Repeat exactly the lines of the records below, starting at the line containing "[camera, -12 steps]" and ending at the line containing "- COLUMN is". Leave the pictures out.

[Records contained in a dataset]

::::::::::

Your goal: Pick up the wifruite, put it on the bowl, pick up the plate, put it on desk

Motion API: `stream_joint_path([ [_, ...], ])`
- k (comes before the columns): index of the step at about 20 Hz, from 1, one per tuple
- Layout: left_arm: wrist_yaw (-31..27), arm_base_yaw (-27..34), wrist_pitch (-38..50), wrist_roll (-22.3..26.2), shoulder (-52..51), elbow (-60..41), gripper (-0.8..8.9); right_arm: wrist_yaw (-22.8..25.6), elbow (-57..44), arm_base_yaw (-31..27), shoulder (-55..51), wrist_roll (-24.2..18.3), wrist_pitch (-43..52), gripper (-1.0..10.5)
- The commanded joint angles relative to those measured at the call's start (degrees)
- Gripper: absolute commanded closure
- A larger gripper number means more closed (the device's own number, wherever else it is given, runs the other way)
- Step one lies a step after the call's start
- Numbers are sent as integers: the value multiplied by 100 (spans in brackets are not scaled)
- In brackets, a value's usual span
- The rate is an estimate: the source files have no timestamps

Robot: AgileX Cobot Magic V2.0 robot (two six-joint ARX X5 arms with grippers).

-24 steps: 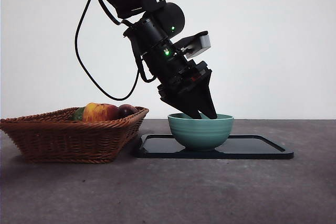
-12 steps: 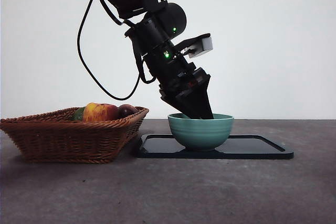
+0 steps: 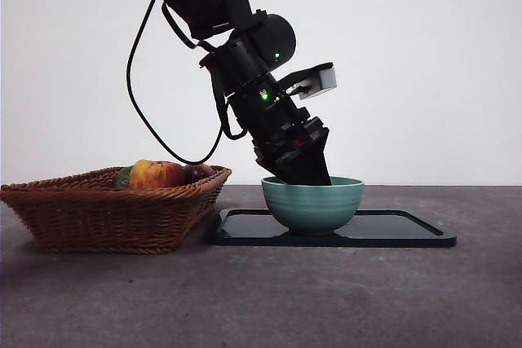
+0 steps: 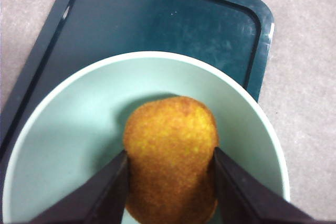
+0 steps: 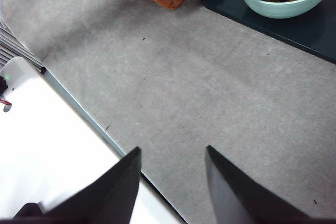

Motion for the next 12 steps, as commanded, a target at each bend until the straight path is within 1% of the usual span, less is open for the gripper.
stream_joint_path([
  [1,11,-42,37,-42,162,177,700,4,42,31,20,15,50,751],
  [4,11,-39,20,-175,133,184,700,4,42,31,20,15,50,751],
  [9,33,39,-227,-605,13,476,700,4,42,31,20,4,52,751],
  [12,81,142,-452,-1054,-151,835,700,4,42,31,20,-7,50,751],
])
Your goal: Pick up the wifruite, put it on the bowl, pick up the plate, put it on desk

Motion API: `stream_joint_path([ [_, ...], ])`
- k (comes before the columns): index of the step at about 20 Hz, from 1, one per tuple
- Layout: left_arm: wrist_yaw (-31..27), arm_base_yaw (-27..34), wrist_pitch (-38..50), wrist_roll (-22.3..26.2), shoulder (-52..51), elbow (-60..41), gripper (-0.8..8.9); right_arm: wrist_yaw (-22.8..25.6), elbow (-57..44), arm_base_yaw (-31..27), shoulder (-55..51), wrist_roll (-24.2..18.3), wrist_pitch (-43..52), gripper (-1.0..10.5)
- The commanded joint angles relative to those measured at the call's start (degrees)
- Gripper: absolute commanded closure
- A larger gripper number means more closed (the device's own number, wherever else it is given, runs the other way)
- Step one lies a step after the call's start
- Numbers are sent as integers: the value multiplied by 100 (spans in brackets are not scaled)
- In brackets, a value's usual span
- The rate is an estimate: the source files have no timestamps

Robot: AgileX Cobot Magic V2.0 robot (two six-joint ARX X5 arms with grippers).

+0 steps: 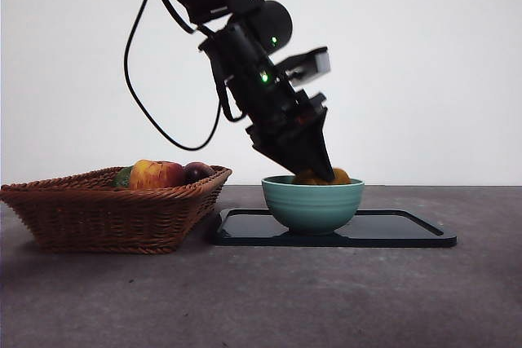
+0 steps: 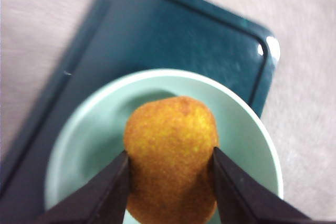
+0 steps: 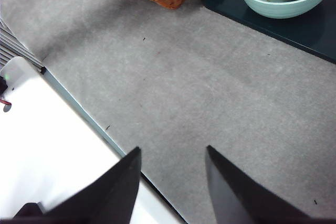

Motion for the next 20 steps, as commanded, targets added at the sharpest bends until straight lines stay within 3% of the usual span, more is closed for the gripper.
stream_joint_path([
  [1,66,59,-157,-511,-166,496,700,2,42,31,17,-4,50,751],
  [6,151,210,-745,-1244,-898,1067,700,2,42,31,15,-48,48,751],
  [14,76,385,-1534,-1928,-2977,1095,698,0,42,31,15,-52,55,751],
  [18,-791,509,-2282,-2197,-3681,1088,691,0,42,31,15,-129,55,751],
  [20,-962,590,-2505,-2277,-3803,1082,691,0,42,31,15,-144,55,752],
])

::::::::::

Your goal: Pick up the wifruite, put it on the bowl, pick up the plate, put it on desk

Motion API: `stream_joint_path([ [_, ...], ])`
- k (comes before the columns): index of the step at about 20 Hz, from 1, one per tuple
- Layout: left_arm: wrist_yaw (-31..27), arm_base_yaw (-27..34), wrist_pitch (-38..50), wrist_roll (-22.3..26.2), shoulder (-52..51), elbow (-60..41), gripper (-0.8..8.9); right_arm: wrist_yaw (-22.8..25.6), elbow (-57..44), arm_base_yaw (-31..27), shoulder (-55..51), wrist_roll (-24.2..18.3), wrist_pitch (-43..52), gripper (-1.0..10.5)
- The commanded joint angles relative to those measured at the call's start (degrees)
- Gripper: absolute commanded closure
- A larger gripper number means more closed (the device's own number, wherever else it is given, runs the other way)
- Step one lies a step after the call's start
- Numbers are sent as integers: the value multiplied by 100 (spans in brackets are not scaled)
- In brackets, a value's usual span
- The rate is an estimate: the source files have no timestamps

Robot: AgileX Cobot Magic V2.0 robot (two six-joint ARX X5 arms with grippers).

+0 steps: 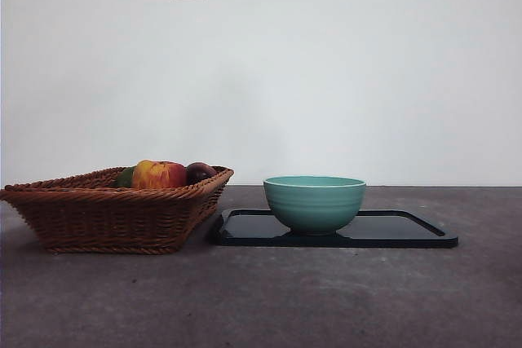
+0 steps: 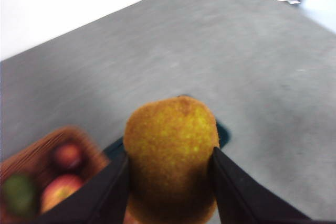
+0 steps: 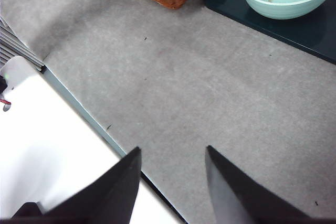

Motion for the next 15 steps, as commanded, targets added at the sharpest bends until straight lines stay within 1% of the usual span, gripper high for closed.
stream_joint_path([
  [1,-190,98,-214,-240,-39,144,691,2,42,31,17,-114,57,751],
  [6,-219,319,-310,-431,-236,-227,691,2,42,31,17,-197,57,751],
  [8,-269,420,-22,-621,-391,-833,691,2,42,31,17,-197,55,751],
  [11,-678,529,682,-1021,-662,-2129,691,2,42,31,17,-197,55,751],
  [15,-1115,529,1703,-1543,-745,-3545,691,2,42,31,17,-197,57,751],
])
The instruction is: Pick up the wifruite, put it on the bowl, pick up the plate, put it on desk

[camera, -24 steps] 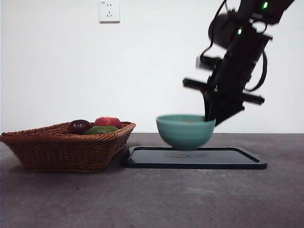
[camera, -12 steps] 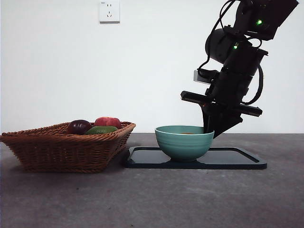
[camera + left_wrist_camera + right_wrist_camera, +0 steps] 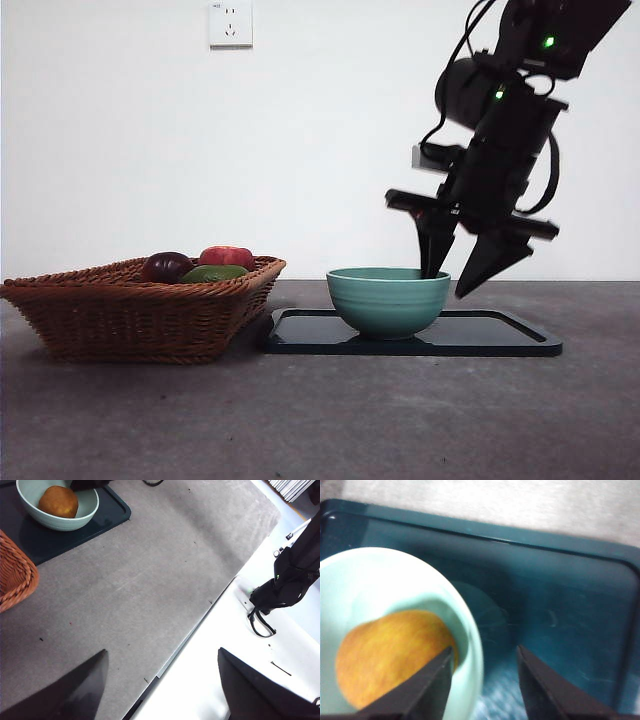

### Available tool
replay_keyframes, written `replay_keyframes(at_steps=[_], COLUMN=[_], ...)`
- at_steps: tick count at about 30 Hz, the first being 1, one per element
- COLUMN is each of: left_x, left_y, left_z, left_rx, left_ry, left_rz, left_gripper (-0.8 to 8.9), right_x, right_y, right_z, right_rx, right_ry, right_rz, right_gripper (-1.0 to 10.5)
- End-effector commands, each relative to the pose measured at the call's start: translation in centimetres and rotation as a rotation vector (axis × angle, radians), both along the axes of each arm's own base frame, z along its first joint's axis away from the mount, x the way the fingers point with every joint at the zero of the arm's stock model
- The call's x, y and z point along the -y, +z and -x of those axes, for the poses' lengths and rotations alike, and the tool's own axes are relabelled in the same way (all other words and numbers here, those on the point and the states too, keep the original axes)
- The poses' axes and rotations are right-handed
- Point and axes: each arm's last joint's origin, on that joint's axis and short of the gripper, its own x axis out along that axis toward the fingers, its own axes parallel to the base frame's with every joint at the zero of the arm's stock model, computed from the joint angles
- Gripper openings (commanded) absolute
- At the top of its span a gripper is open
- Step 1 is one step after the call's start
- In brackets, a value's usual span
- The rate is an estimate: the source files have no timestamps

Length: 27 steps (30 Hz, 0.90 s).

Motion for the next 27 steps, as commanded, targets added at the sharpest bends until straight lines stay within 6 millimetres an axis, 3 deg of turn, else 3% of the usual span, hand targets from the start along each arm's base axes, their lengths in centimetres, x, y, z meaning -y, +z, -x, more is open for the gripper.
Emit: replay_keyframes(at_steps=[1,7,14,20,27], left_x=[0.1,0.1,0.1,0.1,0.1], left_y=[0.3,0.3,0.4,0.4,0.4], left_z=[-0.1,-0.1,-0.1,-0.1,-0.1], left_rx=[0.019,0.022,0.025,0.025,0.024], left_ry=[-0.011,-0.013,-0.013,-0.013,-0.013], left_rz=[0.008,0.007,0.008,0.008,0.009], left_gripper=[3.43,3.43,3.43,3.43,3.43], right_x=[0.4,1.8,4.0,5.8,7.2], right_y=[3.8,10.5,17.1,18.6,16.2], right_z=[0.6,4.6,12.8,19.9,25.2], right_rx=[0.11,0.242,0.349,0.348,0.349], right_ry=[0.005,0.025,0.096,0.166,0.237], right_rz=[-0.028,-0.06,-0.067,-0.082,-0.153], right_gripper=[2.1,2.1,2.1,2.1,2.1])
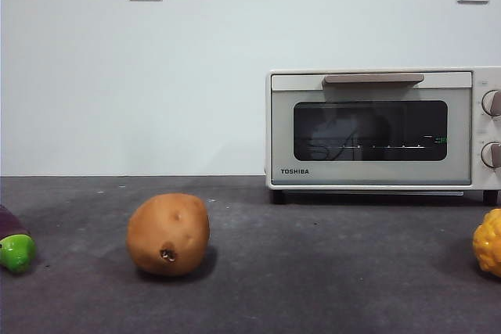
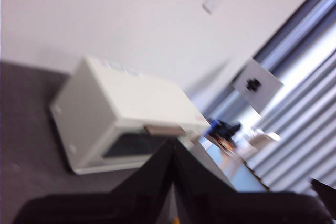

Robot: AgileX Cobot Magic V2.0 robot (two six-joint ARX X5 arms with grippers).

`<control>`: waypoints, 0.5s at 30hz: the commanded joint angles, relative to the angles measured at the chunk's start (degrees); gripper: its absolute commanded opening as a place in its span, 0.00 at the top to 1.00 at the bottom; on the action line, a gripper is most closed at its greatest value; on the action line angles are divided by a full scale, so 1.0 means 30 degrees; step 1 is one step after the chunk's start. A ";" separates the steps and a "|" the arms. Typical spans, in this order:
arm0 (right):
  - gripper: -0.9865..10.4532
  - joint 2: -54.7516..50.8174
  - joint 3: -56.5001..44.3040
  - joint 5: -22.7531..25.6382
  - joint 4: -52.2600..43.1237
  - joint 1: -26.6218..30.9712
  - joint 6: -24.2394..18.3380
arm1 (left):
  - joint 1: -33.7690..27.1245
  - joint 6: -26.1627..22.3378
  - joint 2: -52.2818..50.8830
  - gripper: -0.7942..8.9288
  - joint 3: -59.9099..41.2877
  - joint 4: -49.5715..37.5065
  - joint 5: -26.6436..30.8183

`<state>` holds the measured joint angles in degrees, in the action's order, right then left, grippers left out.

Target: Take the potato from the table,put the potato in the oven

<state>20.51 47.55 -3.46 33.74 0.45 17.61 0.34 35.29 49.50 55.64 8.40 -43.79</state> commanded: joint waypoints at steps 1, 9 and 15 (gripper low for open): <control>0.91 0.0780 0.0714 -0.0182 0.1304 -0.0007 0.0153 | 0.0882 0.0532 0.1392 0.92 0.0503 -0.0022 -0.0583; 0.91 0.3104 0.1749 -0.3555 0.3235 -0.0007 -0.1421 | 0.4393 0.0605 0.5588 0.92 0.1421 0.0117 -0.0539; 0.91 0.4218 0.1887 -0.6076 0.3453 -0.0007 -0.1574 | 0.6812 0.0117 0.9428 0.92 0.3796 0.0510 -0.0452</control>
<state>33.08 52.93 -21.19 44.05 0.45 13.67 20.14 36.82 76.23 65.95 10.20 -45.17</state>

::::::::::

→ **Answer**:
[camera, -12 steps] 
[camera + left_wrist_camera + right_wrist_camera, +0 steps] 

### Available tool
replay_keyframes, written `replay_keyframes(at_steps=[_], COLUMN=[_], ...)`
- at_steps: tick count at about 30 Hz, the first being 1, one per element
- COLUMN is each of: left_x, left_y, left_z, left_rx, left_ry, left_rz, left_gripper (-0.8 to 8.9), right_x, right_y, right_z, right_rx, right_ry, right_rz, right_gripper (-1.0 to 10.5)

This concludes the answer.